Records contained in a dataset
#####

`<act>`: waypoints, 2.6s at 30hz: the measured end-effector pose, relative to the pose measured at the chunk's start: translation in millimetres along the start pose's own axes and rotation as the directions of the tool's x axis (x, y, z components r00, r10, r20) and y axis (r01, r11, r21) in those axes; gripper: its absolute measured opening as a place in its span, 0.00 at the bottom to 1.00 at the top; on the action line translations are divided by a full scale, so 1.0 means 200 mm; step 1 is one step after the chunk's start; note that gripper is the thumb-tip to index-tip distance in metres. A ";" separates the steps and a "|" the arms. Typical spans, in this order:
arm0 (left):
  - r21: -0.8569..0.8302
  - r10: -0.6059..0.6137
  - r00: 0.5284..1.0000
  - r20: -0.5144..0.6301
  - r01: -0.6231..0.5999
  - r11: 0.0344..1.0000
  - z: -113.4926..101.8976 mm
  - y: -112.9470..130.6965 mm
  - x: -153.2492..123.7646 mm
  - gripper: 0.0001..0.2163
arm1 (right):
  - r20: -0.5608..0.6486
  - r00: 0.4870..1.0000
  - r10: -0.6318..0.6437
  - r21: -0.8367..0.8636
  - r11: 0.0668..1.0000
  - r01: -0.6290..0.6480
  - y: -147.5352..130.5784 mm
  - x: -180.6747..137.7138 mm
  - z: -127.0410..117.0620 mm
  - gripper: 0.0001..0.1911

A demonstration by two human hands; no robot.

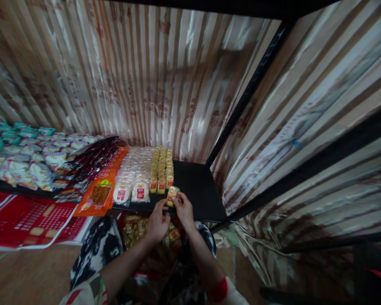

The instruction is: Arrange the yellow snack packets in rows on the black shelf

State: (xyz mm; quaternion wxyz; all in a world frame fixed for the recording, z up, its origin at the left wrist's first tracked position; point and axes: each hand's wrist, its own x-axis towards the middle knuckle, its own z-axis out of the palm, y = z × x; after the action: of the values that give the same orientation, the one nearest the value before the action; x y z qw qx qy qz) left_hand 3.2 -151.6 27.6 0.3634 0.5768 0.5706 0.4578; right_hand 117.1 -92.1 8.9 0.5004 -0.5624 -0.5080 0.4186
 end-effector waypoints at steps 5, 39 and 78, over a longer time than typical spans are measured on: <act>0.001 0.029 0.999 0.017 -0.029 1.000 0.05 -0.03 0.06 0.25 | -0.072 0.996 -0.048 -0.144 0.989 0.037 -0.02 0.08 0.02 0.19; 0.026 0.192 0.981 -0.012 -0.192 0.981 0.13 -0.19 0.20 0.24 | -0.055 0.986 -0.155 -0.404 0.907 0.120 0.03 0.18 0.10 0.17; 0.332 0.303 0.949 -0.085 -0.260 0.907 0.21 -0.26 0.25 0.23 | -0.051 0.997 0.055 -0.034 0.998 -0.057 0.01 0.31 0.10 0.34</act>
State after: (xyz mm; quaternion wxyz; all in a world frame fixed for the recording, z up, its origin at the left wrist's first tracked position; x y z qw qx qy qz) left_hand 22.6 -92.5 -30.0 0.1568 0.6716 0.5704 0.4461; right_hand 105.1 -28.7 6.3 0.4912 -0.5955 -0.4865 0.4092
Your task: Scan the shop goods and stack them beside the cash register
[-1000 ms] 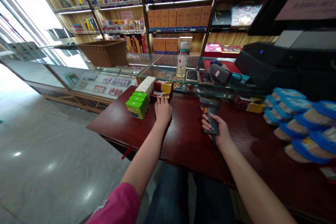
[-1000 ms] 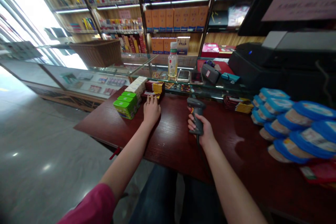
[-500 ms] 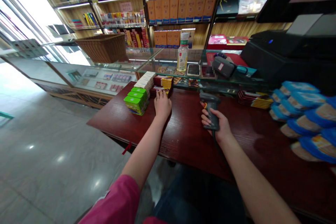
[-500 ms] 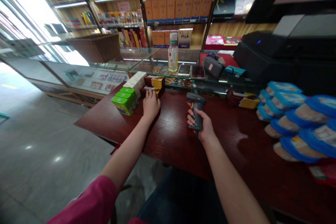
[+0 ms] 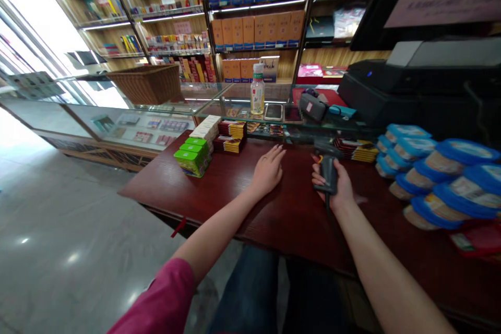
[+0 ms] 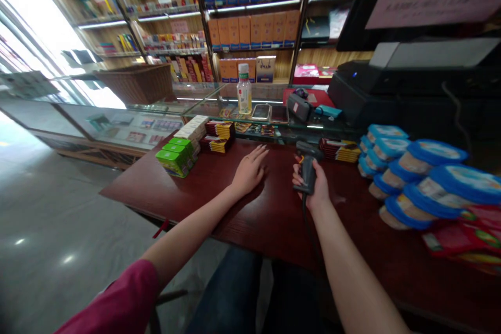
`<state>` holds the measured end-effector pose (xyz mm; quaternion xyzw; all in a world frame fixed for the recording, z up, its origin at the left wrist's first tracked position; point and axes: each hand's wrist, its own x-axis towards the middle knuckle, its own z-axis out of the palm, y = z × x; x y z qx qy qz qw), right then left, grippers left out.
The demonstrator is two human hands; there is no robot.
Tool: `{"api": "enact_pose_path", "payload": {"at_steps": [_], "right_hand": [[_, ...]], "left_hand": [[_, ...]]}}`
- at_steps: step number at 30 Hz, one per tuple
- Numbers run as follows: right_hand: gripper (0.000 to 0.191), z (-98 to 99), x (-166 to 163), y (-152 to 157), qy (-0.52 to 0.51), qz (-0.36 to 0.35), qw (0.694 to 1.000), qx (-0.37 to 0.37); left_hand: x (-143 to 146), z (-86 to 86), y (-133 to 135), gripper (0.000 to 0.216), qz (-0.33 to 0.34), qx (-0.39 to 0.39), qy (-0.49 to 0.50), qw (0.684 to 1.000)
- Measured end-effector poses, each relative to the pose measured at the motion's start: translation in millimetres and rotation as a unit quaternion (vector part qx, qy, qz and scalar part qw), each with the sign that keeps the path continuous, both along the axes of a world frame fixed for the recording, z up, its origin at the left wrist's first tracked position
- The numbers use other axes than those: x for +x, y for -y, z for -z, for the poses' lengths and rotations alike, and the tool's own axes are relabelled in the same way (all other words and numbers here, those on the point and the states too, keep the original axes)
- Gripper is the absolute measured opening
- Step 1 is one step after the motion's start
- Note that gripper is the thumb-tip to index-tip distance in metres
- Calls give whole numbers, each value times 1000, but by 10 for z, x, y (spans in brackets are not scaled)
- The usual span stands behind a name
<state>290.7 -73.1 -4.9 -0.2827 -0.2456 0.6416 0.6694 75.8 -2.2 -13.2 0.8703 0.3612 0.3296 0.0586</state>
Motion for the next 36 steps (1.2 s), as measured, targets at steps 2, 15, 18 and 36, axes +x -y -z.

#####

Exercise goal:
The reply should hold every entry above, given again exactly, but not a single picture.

Task response:
`<act>`: waypoints, 2.6s at 30hz: the measured end-effector pose, relative to the pose measured at the chunk's start: translation in millimetres along the start pose's own axes and rotation as the directions of the tool's x axis (x, y, z components r00, r10, r20) and y axis (r01, r11, r21) in those axes; gripper: its absolute measured opening as a place in its span, 0.00 at the bottom to 1.00 at the top; on the action line translations are divided by a full scale, so 1.0 means 200 mm; step 1 is one step after the chunk's start; note that gripper is the thumb-tip to index-tip distance in metres. A ";" separates the steps and a "|" the arms. Typical spans, in this order:
arm0 (left):
  - r21: -0.8569..0.8302
  - r10: -0.6059..0.6137
  - r00: 0.5284..1.0000
  - r20: -0.5144..0.6301
  - r01: -0.6231..0.5999
  - r11: 0.0344..1.0000
  - z: -113.4926..101.8976 mm
  - y: -112.9470..130.6965 mm
  - x: -153.2492..123.7646 mm
  - gripper: 0.0001..0.2163
arm1 (right):
  - r20: -0.5608..0.6486
  - r00: 0.4870..1.0000
  - r10: -0.6318..0.6437
  - r21: -0.8367..0.8636
  - r11: 0.0668..1.0000
  - r01: -0.6290..0.6480
  - y: -147.5352..130.5784 mm
  - x: -180.6747..137.7138 mm
  - z: -127.0410..117.0620 mm
  - gripper: 0.0001..0.1911

A demonstration by two human hands; no robot.


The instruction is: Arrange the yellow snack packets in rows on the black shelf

State: (xyz mm; quaternion wxyz; all in a world frame fixed for the recording, z up, its origin at the left wrist's first tracked position; point and axes: each hand's wrist, its own x-axis towards the middle knuckle, its own z-axis out of the palm, y = z × x; after the action: of the values that give the same orientation, the one nearest the value before the action; x y z qw qx qy qz) left_hand 3.2 -151.6 27.6 0.3634 0.5768 0.5706 0.4578; right_hand 117.1 -92.1 8.9 0.5004 -0.5624 -0.5080 0.4186
 end-effector waypoints at steps 5, 39 and 78, over a longer time than typical spans are measured on: <act>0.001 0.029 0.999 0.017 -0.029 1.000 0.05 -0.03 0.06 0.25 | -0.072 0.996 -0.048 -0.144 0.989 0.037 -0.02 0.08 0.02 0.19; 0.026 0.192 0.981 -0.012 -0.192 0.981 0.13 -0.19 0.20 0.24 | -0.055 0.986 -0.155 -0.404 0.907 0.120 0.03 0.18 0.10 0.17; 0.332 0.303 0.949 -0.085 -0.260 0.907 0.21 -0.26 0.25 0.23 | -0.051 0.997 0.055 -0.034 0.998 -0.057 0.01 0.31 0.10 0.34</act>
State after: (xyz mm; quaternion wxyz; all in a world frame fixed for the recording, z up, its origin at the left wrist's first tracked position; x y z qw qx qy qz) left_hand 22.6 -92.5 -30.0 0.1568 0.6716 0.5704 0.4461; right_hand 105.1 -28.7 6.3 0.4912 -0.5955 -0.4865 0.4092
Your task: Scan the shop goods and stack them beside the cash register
[-1000 ms] 
[-1000 ms] 
[-500 ms] 
[-500 ms] 
[+0 ms] 
[+0 ms] 
`<state>` holds the measured end-effector pose (xyz mm; quaternion xyzw; all in a world frame fixed for the recording, z up, its origin at the left wrist's first tracked position; point and axes: each hand's wrist, its own x-axis towards the middle knuckle, its own z-axis out of the palm, y = z × x; x y z qx qy qz qw), right then left, grippers left out.
The demonstrator is two human hands; there is no robot.
Tool: `{"api": "enact_pose_path", "payload": {"at_steps": [_], "right_hand": [[_, ...]], "left_hand": [[_, ...]]}}`
- at_steps: step number at 30 Hz, one per tuple
- Numbers run as follows: right_hand: gripper (0.000 to 0.191), z (-98 to 99), x (-166 to 163), y (-152 to 157), qy (-0.52 to 0.51), qz (-0.36 to 0.35), qw (0.694 to 1.000), qx (-0.37 to 0.37); left_hand: x (-143 to 146), z (-86 to 86), y (-133 to 135), gripper (0.000 to 0.216), qz (-0.33 to 0.34), qx (-0.39 to 0.39), qy (-0.49 to 0.50), qw (0.684 to 1.000)
- Measured end-effector poses, each relative to the pose measured at the motion's start: translation in millimetres and rotation as a unit quaternion (vector part qx, qy, qz and scalar part qw), each with the sign that keeps the path continuous, both along the axes of a world frame fixed for the recording, z up, its origin at the left wrist's first tracked position
- The numbers use other axes than those: x for +x, y for -y, z for -z, for the poses' lengths and rotations alike, and the tool's own axes are relabelled in the same way (all other words and numbers here, those on the point and the states too, keep the original axes)
- Gripper is the absolute measured opening
- Step 1 is one step after the motion's start
- Note that gripper is the thumb-tip to index-tip distance in metres
- Calls give whole numbers, each value times 1000, but by 10 for z, x, y (spans in brackets are not scaled)
- The usual span stands behind a name
<state>290.7 -73.1 -4.9 -0.2827 -0.2456 0.6416 0.6694 75.8 -2.2 -13.2 0.8703 0.3612 0.3296 0.0586</state>
Motion for the next 36 steps (1.2 s), as measured, targets at steps 2, 15, 18 and 36, axes +x -y -z.

That completes the answer.